* **TASK DESCRIPTION**
In the material below, find the line containing "- In brackets, a value's usual span" and the line containing "Length: 21 steps (30 Hz, 0.70 s).", then reproduce exactly both of them and every line between, and nothing else.

* **DATA SHOWN**
<<<<

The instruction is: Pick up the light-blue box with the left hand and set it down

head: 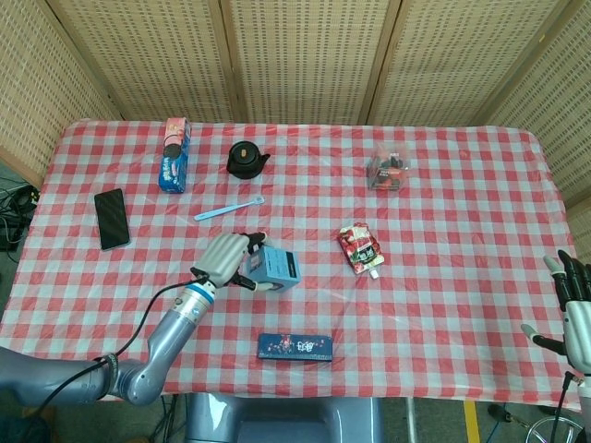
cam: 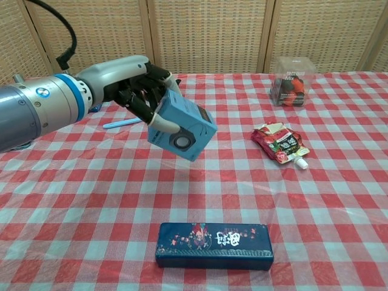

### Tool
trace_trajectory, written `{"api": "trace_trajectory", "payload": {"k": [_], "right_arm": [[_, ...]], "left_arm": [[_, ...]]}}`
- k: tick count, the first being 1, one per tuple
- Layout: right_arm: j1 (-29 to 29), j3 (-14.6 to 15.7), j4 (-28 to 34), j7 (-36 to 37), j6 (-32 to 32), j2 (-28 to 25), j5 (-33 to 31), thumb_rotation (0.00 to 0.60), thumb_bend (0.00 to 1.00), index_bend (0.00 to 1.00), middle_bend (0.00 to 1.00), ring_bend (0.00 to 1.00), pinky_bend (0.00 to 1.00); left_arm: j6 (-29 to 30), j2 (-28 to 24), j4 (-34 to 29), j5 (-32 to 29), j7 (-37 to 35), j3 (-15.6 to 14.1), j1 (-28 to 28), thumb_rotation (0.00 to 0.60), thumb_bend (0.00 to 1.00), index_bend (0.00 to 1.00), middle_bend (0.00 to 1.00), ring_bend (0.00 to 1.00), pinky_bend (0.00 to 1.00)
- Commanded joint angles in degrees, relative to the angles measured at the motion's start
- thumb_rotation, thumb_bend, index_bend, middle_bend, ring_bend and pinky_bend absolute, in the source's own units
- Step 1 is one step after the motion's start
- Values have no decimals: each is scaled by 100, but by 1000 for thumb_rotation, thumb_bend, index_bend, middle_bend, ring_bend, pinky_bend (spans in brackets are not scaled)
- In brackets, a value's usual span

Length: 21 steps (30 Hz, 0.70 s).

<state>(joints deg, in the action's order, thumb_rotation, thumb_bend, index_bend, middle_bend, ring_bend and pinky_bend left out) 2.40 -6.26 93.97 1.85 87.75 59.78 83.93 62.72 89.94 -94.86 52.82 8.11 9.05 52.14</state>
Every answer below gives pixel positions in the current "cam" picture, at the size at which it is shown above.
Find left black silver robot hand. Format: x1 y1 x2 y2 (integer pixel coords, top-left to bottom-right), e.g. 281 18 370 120
75 55 182 135

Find light blue cardboard box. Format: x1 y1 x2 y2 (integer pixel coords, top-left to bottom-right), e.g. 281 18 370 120
147 89 219 162

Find light blue toothbrush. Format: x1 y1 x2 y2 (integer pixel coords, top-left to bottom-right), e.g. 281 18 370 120
102 117 142 130

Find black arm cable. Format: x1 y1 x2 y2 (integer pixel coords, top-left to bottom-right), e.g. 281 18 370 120
30 0 77 71

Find red drink pouch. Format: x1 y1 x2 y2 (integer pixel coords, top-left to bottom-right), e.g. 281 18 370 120
250 121 309 170

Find dark blue long box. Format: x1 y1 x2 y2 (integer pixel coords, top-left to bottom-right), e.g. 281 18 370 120
155 222 274 272

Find clear plastic candy container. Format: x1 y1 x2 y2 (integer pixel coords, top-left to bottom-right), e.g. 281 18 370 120
270 56 316 107

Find woven folding screen panel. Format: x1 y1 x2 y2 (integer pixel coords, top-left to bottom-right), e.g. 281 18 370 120
0 0 54 87
22 0 157 76
357 0 388 73
147 0 275 75
257 0 383 74

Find red checkered tablecloth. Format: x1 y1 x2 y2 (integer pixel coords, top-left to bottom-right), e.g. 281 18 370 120
0 72 388 291

>>>>

* **TASK SOLUTION**
- In brackets, a value's usual span

Length: 21 steps (30 Hz, 0.70 s).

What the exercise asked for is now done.